### Task description
What is needed is an exact retyping of the records below, from the first line through the line that contains "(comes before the".

### Dataset items

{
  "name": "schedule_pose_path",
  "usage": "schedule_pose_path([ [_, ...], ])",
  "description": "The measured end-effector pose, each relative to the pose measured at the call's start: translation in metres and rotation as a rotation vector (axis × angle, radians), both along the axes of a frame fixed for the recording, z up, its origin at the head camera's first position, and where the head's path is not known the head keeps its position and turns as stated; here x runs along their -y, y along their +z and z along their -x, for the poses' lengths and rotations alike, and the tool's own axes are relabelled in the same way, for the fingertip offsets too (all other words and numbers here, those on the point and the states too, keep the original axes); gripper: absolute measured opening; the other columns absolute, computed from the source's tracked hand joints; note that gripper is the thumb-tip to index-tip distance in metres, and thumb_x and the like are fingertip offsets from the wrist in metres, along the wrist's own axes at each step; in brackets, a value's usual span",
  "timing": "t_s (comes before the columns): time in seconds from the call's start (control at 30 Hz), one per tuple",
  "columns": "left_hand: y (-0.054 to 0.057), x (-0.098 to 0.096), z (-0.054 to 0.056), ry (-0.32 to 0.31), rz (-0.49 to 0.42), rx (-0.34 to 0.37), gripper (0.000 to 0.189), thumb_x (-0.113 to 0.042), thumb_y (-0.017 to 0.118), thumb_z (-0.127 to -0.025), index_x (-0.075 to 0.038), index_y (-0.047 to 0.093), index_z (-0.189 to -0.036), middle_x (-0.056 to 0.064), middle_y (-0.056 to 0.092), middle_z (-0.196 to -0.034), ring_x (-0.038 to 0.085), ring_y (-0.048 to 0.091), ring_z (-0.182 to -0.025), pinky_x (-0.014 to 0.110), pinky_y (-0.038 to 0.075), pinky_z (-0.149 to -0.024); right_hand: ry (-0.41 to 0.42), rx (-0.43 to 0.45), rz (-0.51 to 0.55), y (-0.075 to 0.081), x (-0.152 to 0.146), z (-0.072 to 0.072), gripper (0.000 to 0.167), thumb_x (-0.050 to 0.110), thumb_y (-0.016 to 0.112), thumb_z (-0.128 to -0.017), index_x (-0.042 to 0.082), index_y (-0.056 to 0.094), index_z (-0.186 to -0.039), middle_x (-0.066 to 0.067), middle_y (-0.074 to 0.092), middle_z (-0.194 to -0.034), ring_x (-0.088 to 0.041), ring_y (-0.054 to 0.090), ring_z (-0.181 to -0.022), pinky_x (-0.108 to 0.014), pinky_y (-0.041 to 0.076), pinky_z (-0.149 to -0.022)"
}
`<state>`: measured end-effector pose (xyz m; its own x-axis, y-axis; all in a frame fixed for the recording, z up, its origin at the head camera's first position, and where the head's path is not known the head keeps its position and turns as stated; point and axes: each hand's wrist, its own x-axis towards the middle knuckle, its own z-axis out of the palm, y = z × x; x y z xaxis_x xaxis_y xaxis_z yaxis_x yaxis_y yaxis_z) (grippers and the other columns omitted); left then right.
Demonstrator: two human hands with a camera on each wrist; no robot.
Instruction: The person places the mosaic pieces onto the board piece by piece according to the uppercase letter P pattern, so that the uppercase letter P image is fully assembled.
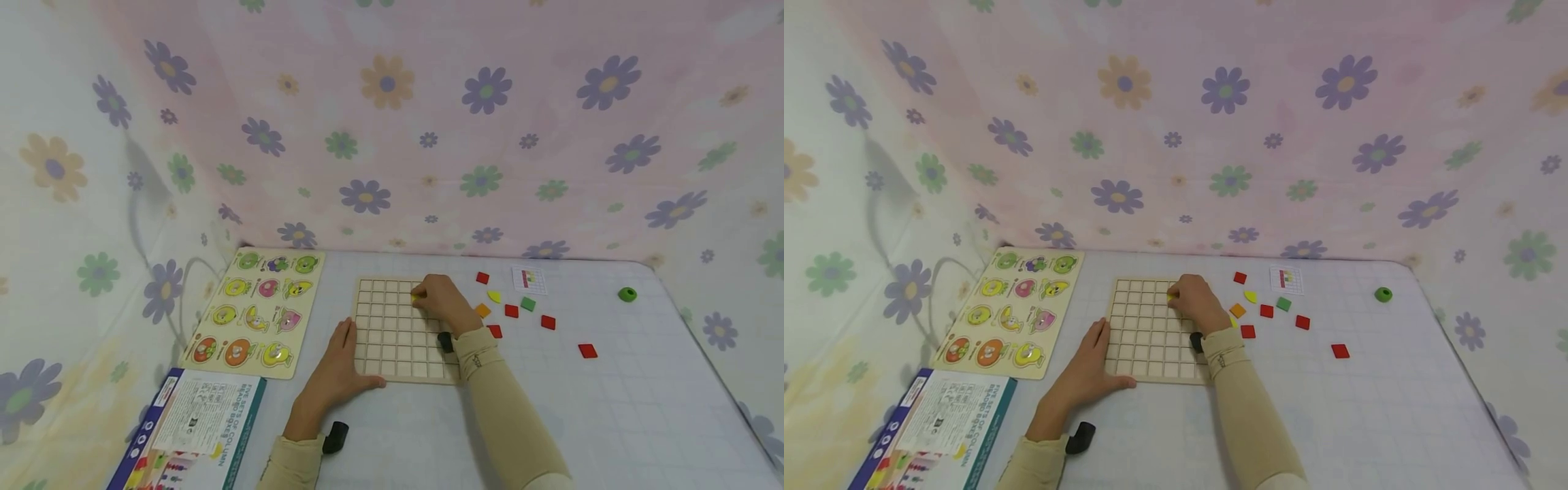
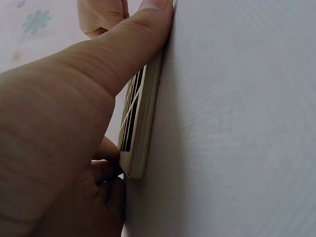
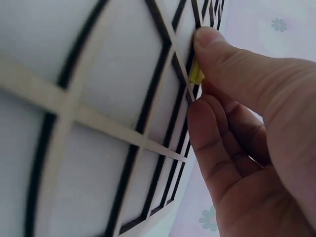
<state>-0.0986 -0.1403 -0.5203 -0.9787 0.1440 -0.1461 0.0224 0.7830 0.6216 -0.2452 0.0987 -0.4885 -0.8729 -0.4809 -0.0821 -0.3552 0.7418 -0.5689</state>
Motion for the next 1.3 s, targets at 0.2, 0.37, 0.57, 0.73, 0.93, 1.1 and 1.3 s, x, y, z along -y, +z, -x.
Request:
schedule_pose_path([
  [0.2,0.002,0.000,0.001,-0.001,0.003,-0.001,0.131,-0.056,0.090,-0.070,0.002,0.016,-0.162,0.019,0.011,-0.171,0.037,0.012,-0.159,0.052,0.028,-0.125,0.031,-0.061,-0.022,0.001,0.000,-0.001,0.010,0.010,0.072,-0.095,0.010,0.076,-0.086,-0.006,0.063,-0.087,-0.018,0.055,-0.083,-0.034,0.046,-0.077],
  [0.37,0.003,0.000,0.000,0.002,0.003,0.002,0.132,-0.055,0.090,-0.070,0.002,0.016,-0.162,0.019,0.012,-0.171,0.037,0.012,-0.159,0.053,0.028,-0.125,-0.003,-0.026,-0.050,0.001,0.001,-0.005,0.028,0.013,0.071,-0.096,0.004,0.075,-0.122,-0.014,0.069,-0.109,-0.024,0.064,-0.095,-0.037,0.055,-0.083],
  [0.57,0.004,0.001,-0.001,0.008,0.000,0.007,0.131,-0.055,0.090,-0.070,0.002,0.015,-0.162,0.020,0.011,-0.171,0.038,0.011,-0.159,0.053,0.027,-0.125,-0.001,-0.025,-0.056,0.000,0.002,-0.006,0.030,0.014,0.070,-0.097,0.006,0.074,-0.125,-0.015,0.068,-0.112,-0.023,0.063,-0.095,-0.036,0.055,-0.082],
  [0.73,0.002,0.000,-0.001,0.009,0.001,0.022,0.132,-0.056,0.090,-0.070,0.001,0.014,-0.162,0.019,0.010,-0.171,0.037,0.011,-0.159,0.052,0.028,-0.125,-0.006,-0.019,-0.050,0.001,0.002,-0.007,0.029,0.014,0.071,-0.096,0.007,0.074,-0.125,-0.014,0.068,-0.108,-0.022,0.062,-0.092,-0.036,0.054,-0.081],
  [0.93,-0.001,-0.001,0.000,0.000,0.003,0.013,0.132,-0.057,0.090,-0.070,0.000,0.015,-0.163,0.018,0.010,-0.171,0.036,0.012,-0.159,0.052,0.029,-0.125,0.009,-0.053,-0.054,-0.002,-0.001,-0.009,0.022,0.015,0.073,-0.095,0.009,0.078,-0.116,-0.010,0.066,-0.099,-0.018,0.055,-0.084,-0.032,0.049,-0.076],
  [1.1,-0.002,-0.002,0.000,-0.009,0.001,0.003,0.132,-0.056,0.090,-0.070,0.000,0.015,-0.162,0.018,0.011,-0.171,0.036,0.012,-0.159,0.051,0.029,-0.125,-0.025,-0.062,-0.023,-0.002,-0.008,-0.013,0.036,0.017,0.075,-0.094,0.005,0.072,-0.128,-0.010,0.068,-0.105,-0.017,0.055,-0.085,-0.031,0.049,-0.076],
  [1.3,0.000,-0.001,-0.001,-0.002,0.001,-0.008,0.131,-0.055,0.090,-0.070,0.002,0.016,-0.162,0.020,0.012,-0.171,0.038,0.013,-0.159,0.052,0.029,-0.124,-0.057,-0.065,0.005,-0.002,-0.015,-0.015,0.039,0.016,0.074,-0.094,0.004,0.070,-0.130,-0.010,0.068,-0.107,-0.018,0.058,-0.087,-0.033,0.050,-0.077],
])
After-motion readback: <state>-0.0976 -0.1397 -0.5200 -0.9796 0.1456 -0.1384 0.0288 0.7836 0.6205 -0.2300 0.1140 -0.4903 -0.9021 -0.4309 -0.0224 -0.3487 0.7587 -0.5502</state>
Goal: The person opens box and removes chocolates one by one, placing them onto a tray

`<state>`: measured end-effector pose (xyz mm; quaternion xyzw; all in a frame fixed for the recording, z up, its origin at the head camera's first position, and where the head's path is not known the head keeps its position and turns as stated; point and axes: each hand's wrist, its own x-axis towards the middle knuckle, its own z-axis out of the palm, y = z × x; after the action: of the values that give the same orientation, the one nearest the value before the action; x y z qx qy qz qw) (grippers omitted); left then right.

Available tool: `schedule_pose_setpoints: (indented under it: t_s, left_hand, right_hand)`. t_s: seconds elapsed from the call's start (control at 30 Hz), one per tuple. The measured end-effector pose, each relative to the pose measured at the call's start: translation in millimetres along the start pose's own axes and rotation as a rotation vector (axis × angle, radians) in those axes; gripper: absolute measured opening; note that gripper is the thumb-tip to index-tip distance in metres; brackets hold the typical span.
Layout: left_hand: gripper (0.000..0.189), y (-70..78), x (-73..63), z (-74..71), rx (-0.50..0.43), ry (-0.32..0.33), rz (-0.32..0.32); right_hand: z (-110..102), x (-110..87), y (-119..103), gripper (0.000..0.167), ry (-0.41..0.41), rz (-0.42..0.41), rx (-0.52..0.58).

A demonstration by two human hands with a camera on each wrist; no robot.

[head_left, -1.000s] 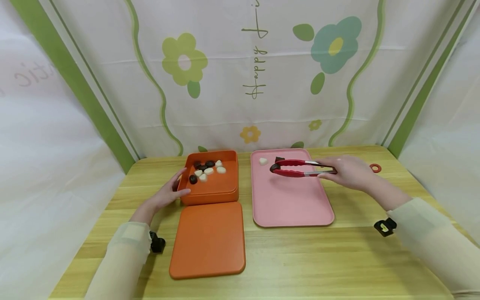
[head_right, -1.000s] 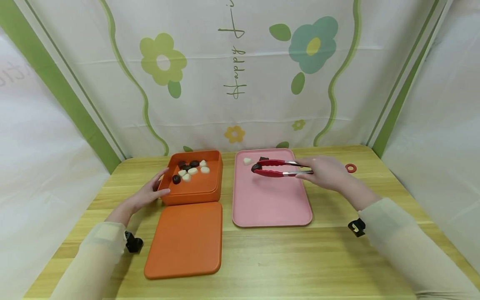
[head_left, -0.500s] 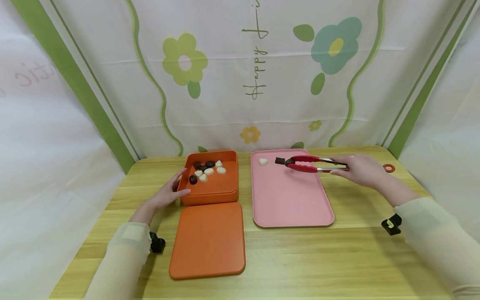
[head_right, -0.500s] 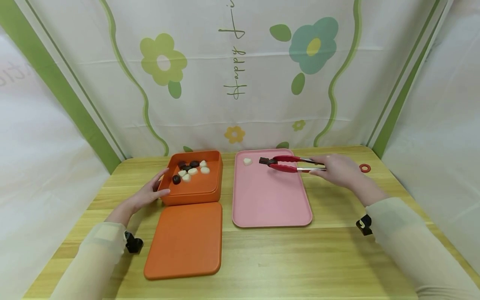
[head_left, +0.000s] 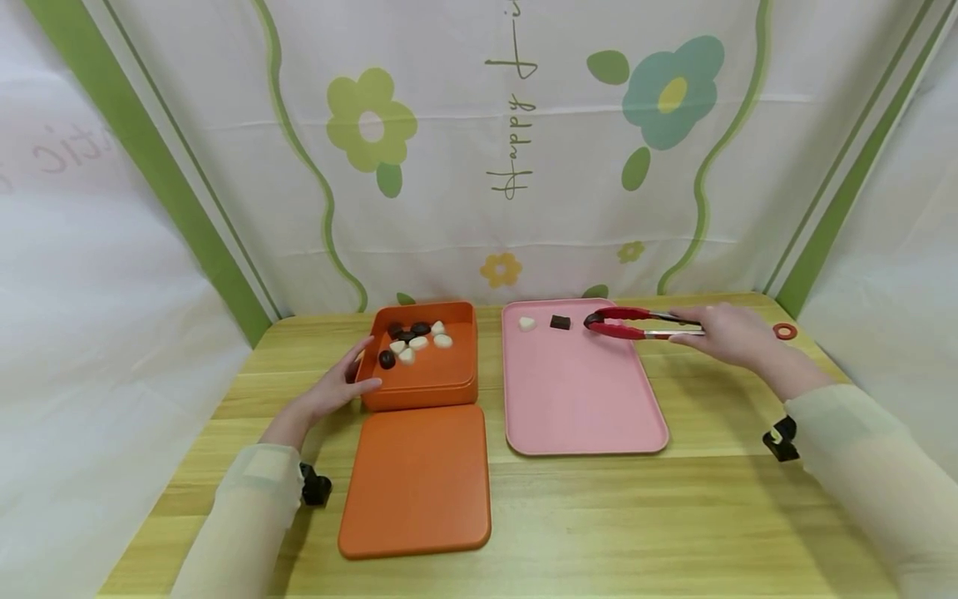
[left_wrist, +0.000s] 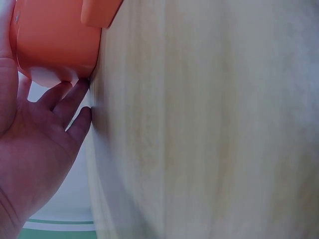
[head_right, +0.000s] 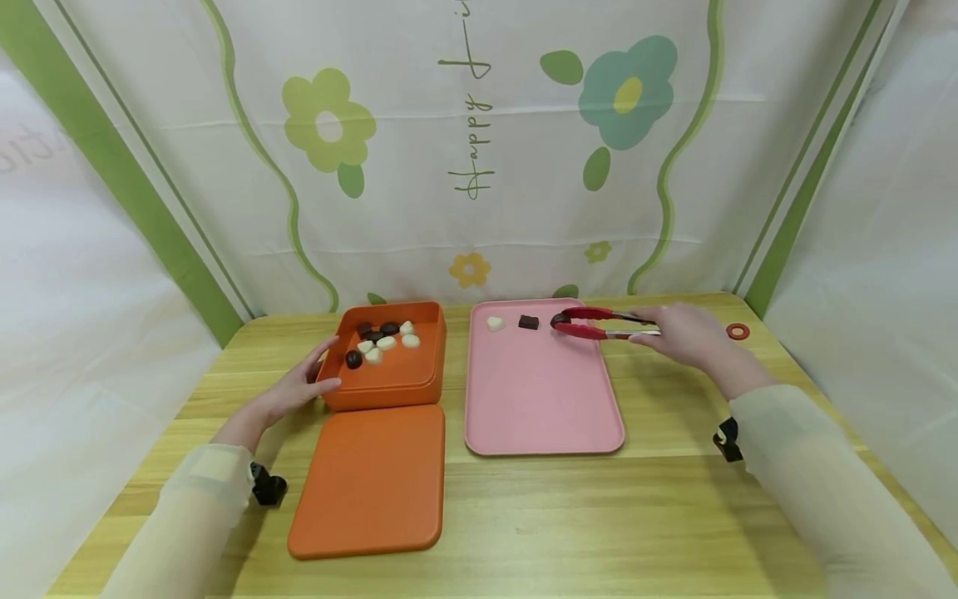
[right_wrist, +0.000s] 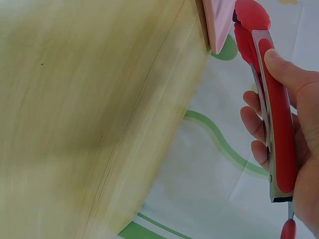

### Task answer
{
  "name": "schedule_pose_path",
  "usage": "schedule_pose_path([ [_, ...], ])",
  "description": "The measured end-effector pose, each relative to the pose measured at the call's start: translation in metres and rotation as a rotation vector (axis × angle, radians), both along the axes of a frame fixed for the recording, z up, its origin at the head camera's first position, and where the head's path is not known the head keeps its position and turns as stated; here x runs along their -y, y along their +z and z along their -x, for the poses' lengths and rotations alike, and the tool's own axes are relabelled in the same way, for the fingertip offsets too (all other words and numbers here, those on the point and the states too, keep the original axes); gripper: absolute measured opening; the other columns absolute, computed from the source's tracked hand joints; note that gripper is the thumb-tip to index-tip distance in metres, and thumb_x and the like are fingertip offsets from the wrist in metres, along the wrist's own axes at each step; in brackets, a value's usual span",
  "timing": "t_s (comes before the columns): time in seconds from the call's start (control at 30 Hz), one per tuple",

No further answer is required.